Well, it was damn nice that he was asking me when he had clearly already had his mind made up. "That's fine with me; I don't really care if I get made to look like a pauper if it gets me a reduced sentence."
"Good," he replied, nodding. "Then we will have another chat in two days time when I have a better case. I will be researching your history, and that of your family's, if that is okay with you, and then I shall be back with more information to make you look good." He stood, grabbing a black leather briefcase that I hadn't noticed before, clutching his paperwork under his arm, and held out his right hand for me to shake. I stood also, reaching over and shaking his hand. "Best of luck," he muttered as he exited the room. An L. E walked over to me, cuffed me (I didn't see why; it was about a three metre walk to my cell) and led me into the corridor. Ahead of me, near the reception, Andrew was signing out. I was thrown into my cell after having my wrists freed from the stainless steel handcuffs and I watched as the L. E slammed the door of my cell shut.

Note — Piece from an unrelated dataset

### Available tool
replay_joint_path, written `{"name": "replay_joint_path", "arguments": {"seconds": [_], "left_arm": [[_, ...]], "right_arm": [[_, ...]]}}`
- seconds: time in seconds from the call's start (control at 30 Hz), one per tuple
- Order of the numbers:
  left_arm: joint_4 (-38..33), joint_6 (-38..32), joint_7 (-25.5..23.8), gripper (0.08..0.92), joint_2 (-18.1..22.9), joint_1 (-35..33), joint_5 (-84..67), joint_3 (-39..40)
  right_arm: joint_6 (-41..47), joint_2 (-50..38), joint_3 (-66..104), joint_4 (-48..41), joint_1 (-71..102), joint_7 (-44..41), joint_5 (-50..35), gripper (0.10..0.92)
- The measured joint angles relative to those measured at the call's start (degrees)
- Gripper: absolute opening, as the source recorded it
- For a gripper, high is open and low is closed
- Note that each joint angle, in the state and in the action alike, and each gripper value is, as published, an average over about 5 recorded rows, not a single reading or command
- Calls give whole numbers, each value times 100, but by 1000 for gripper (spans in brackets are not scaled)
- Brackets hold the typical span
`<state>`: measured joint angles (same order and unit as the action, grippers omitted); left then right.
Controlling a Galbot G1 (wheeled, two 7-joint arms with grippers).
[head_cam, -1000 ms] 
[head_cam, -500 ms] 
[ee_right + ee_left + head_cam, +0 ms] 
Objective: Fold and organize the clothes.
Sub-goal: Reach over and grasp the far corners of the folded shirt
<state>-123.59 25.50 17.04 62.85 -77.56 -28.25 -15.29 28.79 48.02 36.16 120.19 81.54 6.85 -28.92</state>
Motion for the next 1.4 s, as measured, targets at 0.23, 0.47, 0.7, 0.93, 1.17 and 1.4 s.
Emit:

I sat down slowly on the fold out bed (really, it was just a concrete slab with a thin mattress on top of it. There was no need for sheets or a duvet, as the station was kept a stable temperature that was really very warm) and thought hard about what had just happened. My state lawyer seemed to know what he was doing, which was a comforting thought, and he had said that he would have a stable case to work on with my background and the information that I had supplied him with in the interview. But, at the same time, he hadn't exactly said that he would be able to get me out of going to the Island. Part of me whispered that I'd known all along that I would end up going there. They always did.
I was woken abruptly a few hours later by a female L. E, which was something that I had never seen before; all of the L. Es that I had ever seen were men.
"You're being taken to a more secure holding place today," she said in a kindly voice. I looked up at her through my curtain of unruly wavy hair. No doubt I looked like absolute shit, whereas she was standing in front of me in her pristine white uniform with straight red hair combed back into a high ponytail. I nodded, swinging my legs over the side of the bed and onto the floor, holding back a yawn.
"Do you think I could get something to change into, and maybe a hairbrush?" I asked in a voice hoarse from the time that I had spent being asleep. The L. E considered my question and then left. A minute later, she returned with an armful of clothes and a hairbrush.
"Use that quickly, you're not meant to have it. I'll stay here and watch in case you try something funny with it," she told me quietly. I was taken aback - I hadn't actually expected her to do what I asked - and then I saw it. The silver 'TRAINEE' badge pinned to her lapel. Figures, they would send in an L. E that wasn't even qualified yet. I was half amazed at my luck and half insulted; didn't they think I could take her? She looked about six stone soaking wet, was smaller than me and was obviously quite the pushover. I didn't think that she had chosen the right career for her, funnily enough.
I stood up and picked the hairbrush up off of the pile of clothes that the trainee had dumped on the floor (it was a good job that I had been keeping my cell clean) and yanked it through my hair many times. When the last knot was finally out, I patted my hair, which had been reduced to a static mess. I sighed, feeling that this was at least better than the crazy birds nest than it had been before.
I handed the brush back to her and she leaned out of the cell to throw it onto the desk. I was fully aware that now was the chance for me to escape: if I rushed her at just the right angle, I would be able to knock her down, or to the side, and then break free. The doors would only take a second and the small fence outside was one I could easily hurdle. I'd be out and then I could be free, even if I was doomed to be in hiding for the rest of my days.
But I just couldn't do it. My mind drifted to my parents, a thought that I had been attempting to block from my mind for over a day now. They wouldn't want me to become an outlaw. At least if I went down with my head held high and full of dignity, I would have shown the L. E. O. that they could try all they wanted, but they could never fully control us.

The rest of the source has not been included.